- **INSTRUCTIONS TO FOLLOW**:
Show all lines containing "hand" from the data below.

- **MATERIAL PROVIDED**:
* * * * * * * * *

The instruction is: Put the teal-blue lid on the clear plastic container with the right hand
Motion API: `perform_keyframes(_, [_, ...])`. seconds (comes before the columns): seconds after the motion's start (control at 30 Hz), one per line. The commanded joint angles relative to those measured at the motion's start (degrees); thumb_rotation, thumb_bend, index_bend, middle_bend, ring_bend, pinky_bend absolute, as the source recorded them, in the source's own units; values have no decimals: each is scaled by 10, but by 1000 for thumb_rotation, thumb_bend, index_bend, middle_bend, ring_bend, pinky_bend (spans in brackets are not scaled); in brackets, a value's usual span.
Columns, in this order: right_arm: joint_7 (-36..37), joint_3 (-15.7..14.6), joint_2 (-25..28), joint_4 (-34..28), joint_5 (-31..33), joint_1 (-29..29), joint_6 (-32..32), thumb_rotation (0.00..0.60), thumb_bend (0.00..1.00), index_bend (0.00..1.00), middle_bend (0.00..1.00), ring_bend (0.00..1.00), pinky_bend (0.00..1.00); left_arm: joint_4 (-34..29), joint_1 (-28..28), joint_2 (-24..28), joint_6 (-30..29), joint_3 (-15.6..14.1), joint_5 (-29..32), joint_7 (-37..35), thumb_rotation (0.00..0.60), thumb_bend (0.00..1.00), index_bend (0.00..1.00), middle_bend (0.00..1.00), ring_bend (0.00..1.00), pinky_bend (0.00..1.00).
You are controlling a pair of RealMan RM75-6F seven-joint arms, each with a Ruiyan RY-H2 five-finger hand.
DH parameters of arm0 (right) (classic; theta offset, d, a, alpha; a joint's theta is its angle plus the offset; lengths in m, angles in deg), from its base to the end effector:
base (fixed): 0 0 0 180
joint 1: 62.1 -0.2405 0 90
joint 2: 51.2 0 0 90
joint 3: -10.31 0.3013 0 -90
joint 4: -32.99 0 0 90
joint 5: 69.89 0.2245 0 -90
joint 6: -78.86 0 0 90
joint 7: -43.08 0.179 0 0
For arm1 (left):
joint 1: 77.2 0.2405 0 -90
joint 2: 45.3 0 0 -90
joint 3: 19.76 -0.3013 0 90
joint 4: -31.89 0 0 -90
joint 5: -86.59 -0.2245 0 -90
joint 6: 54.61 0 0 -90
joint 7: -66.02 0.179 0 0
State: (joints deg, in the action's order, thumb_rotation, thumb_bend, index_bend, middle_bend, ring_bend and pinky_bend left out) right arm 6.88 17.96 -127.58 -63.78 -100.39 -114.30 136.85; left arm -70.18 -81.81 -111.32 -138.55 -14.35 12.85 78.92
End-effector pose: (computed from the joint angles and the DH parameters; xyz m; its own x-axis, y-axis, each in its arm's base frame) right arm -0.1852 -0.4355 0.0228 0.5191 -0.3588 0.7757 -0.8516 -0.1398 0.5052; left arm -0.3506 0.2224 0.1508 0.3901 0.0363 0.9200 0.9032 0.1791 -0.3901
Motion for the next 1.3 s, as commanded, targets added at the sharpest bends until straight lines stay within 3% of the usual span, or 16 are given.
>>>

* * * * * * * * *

- **RESPONSE**:
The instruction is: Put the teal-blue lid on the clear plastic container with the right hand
You are controlling a pair of RealMan RM75-6F seven-joint arms, each with a Ruiyan RY-H2 five-finger hand.

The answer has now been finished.